Work task: Print the material underneath in full, keeping every line exactly as it is.

Given information:

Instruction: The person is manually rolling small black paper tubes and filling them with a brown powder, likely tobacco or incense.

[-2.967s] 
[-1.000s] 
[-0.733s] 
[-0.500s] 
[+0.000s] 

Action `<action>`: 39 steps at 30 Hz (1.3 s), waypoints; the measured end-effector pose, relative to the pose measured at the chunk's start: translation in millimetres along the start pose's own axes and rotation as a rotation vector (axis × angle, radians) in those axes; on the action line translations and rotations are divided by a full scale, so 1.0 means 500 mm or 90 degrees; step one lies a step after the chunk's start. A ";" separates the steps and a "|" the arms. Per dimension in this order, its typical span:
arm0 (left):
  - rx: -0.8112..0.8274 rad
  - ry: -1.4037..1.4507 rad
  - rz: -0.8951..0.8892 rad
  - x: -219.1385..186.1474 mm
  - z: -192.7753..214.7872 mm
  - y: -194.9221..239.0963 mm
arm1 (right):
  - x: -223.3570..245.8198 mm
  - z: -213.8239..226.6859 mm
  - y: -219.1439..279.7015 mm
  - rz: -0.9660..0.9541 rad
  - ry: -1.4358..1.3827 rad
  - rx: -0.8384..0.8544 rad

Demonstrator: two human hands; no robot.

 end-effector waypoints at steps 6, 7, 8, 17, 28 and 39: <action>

Task response:
Instruction: The person is manually rolling small black paper tubes and filling them with a brown powder, likely tobacco or incense.

[-2.967s] 
[-1.000s] 
[-0.733s] 
[-0.500s] 
[+0.000s] 

Action `<action>`: 39 steps at 30 Hz (1.3 s), waypoints; the measured end-effector pose, relative to the pose measured at the chunk's start: translation in millimetres along the start pose's own axes and rotation as a rotation vector (axis × angle, radians) in those axes; on the action line translations and rotations are divided by a full scale, so 1.0 means 500 mm or 90 degrees; step one lies a step after the chunk's start. A ";" separates the steps and a "|" the arms. Per dimension in this order, its typical span:
arm0 (left):
  - rx: -0.8112..0.8274 rad
  - ry: -1.4037..1.4507 rad
  - rz: -0.8951..0.8892 rad
  - x: -219.1385..186.1474 mm
  - z: -192.7753..214.7872 mm
  - y: -194.9221..239.0963 mm
arm1 (right):
  - x: -223.3570..245.8198 mm
  - z: -213.8239..226.6859 mm
  - y: -219.1439..279.7015 mm
  - rz: -0.9660..0.9541 rad
  - ry: -1.4358..1.3827 rad
  - rx: -0.8384..0.8544 rad

Demonstrator: two human hands; no robot.

 end-effector waypoints at steps 6, 7, 8, 17, 28 and 39: <action>

This answer requires nothing further.